### Extracted information ###

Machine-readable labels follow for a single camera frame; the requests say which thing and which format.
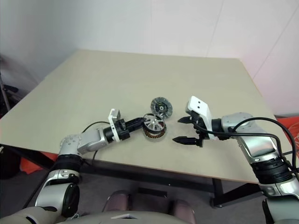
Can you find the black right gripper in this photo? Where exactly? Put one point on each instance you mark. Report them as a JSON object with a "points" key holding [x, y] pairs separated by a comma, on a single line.
{"points": [[198, 121]]}

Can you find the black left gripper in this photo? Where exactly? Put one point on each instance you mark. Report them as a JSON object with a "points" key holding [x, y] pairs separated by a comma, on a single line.
{"points": [[122, 129]]}

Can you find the black spoked rotor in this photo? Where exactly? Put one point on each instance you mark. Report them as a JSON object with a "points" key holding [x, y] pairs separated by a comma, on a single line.
{"points": [[153, 122]]}

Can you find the motor housing with copper windings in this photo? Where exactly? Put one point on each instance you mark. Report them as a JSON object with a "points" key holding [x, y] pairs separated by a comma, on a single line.
{"points": [[154, 136]]}

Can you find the round grey motor lid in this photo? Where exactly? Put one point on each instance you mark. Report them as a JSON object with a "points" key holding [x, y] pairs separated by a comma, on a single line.
{"points": [[161, 107]]}

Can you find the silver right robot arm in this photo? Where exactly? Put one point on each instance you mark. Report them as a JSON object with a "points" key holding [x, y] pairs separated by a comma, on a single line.
{"points": [[259, 144]]}

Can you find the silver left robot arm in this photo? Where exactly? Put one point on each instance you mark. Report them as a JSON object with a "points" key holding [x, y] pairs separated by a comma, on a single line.
{"points": [[88, 140]]}

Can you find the black rectangular floor plate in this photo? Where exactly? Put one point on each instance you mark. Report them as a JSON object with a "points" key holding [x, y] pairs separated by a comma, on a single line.
{"points": [[152, 192]]}

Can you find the dark maroon rounded shape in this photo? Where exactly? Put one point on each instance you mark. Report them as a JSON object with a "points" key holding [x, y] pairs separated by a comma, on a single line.
{"points": [[184, 211], [116, 200]]}

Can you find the large orange cloth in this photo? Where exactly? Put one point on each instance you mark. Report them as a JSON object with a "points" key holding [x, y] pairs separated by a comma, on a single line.
{"points": [[289, 122]]}

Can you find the grey robot torso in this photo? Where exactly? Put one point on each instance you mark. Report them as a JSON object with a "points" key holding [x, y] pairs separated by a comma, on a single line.
{"points": [[93, 219]]}

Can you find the dark equipment stand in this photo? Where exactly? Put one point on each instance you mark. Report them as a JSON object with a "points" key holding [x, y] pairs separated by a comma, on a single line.
{"points": [[10, 89]]}

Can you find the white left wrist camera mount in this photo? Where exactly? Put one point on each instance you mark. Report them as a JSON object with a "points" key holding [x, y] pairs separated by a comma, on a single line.
{"points": [[112, 116]]}

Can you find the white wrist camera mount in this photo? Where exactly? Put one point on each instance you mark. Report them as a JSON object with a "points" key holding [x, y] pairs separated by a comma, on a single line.
{"points": [[112, 116], [198, 105]]}

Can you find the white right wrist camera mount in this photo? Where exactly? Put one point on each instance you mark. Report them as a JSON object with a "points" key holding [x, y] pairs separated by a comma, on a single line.
{"points": [[198, 105]]}

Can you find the black table frame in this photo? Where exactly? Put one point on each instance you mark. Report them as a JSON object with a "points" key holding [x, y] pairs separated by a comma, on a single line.
{"points": [[151, 176]]}

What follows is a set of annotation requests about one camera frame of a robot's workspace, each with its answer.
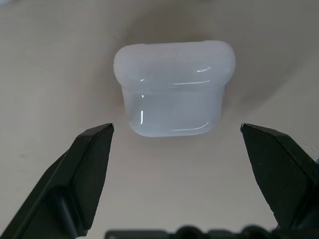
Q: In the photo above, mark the white translucent earbud case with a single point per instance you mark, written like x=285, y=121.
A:
x=172, y=92

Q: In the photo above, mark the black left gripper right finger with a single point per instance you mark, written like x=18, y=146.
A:
x=279, y=174

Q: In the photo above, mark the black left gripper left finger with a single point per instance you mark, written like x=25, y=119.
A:
x=62, y=184

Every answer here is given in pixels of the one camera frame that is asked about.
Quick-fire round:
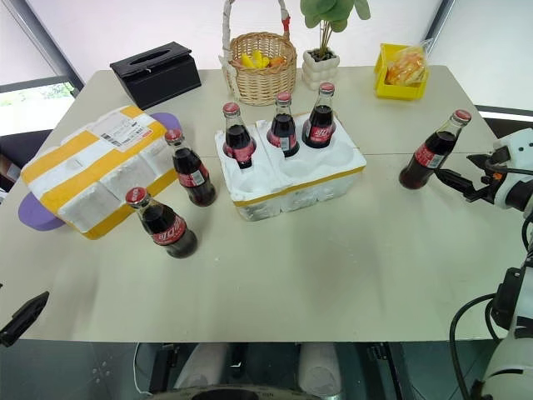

###

## [What this task involves]
Each record must be repeated verbatim, and no picture may appear in the copy.

## [Response to the task]
Machine-readable labels follow for a single camera frame; the requests say which thing and which format.
Can you find the black right gripper in this photo? Where exactly? Put one point on each instance you mark. Report them as a JSON object with a "points" key holding [x, y] pairs separated by a comma, on a single line.
{"points": [[198, 121]]}

Can you find the black left gripper in this photo? Where exactly? Put one point on each instance you mark. Report them as a JSON object with a "points" key holding [x, y] pairs separated by a comma, on a single line.
{"points": [[122, 129]]}

Can you find the black spoked rotor in this photo? Where exactly? Put one point on each instance you mark. Report them as a JSON object with a "points" key holding [x, y] pairs separated by a comma, on a single line.
{"points": [[153, 122]]}

Can you find the motor housing with copper windings in this photo? Where exactly? Put one point on each instance you mark. Report them as a JSON object with a "points" key holding [x, y] pairs separated by a comma, on a single line.
{"points": [[154, 136]]}

Can you find the round grey motor lid in this photo? Where exactly? Put one point on each instance you mark. Report them as a JSON object with a "points" key holding [x, y] pairs separated by a comma, on a single line.
{"points": [[161, 107]]}

Can you find the silver right robot arm in this photo? Where exactly? Put one point on each instance you mark. Report them as a JSON object with a "points" key holding [x, y] pairs separated by a comma, on a single line.
{"points": [[259, 144]]}

Can you find the silver left robot arm in this photo? Where exactly? Put one point on each instance you mark. Report them as a JSON object with a "points" key holding [x, y] pairs separated by a comma, on a single line.
{"points": [[88, 140]]}

Can you find the black rectangular floor plate in this photo? Where exactly? Put one point on each instance you mark. Report them as a JSON object with a "points" key holding [x, y] pairs separated by a comma, on a single line.
{"points": [[152, 192]]}

Can you find the dark maroon rounded shape in this photo? Where exactly? Put one point on each instance you mark. Report them as a JSON object with a "points" key holding [x, y] pairs separated by a comma, on a single line.
{"points": [[184, 211], [116, 200]]}

Can you find the large orange cloth in this photo? Where exactly? Put one point on each instance you mark. Report them as a JSON object with a "points" key holding [x, y] pairs separated by a comma, on a single line.
{"points": [[289, 122]]}

Can you find the grey robot torso in this photo? Where exactly? Put one point on each instance you mark. Report them as a JSON object with a "points" key holding [x, y] pairs separated by a comma, on a single line.
{"points": [[93, 219]]}

Can you find the dark equipment stand in this photo? Where exactly? Put one point on each instance you mark. Report them as a JSON object with a "points" key holding [x, y] pairs separated by a comma, on a single line.
{"points": [[10, 89]]}

Can you find the white left wrist camera mount in this photo? Where exactly? Put one point on each instance you mark. Report them as a JSON object with a "points" key holding [x, y] pairs separated by a comma, on a single line.
{"points": [[112, 116]]}

Can you find the white wrist camera mount in this photo? Where exactly? Put one point on each instance you mark. Report them as a JSON object with a "points" key holding [x, y] pairs separated by a comma, on a single line.
{"points": [[112, 116], [198, 105]]}

Can you find the white right wrist camera mount in this photo? Where exactly? Put one point on each instance you mark. Report them as a JSON object with a "points" key holding [x, y] pairs separated by a comma, on a single line.
{"points": [[198, 105]]}

Can you find the black table frame in this photo? Where exactly? Put one point on each instance you mark. Report them as a JSON object with a "points" key holding [x, y] pairs separated by a comma, on a single line.
{"points": [[151, 176]]}

What follows is a set of annotation requests about one camera frame of a robot's workspace, each with its answer.
Q: In the photo above, mark the white translucent earbud case with a single point per instance you mark, written like x=285, y=121.
A:
x=172, y=92

Q: In the photo above, mark the black left gripper right finger with a single point per instance you mark, written like x=18, y=146.
A:
x=279, y=174

Q: In the photo above, mark the black left gripper left finger with a single point per instance you mark, written like x=25, y=119.
A:
x=62, y=184

Every answer here is given in pixels of the one camera frame that is asked about.
Quick-fire round:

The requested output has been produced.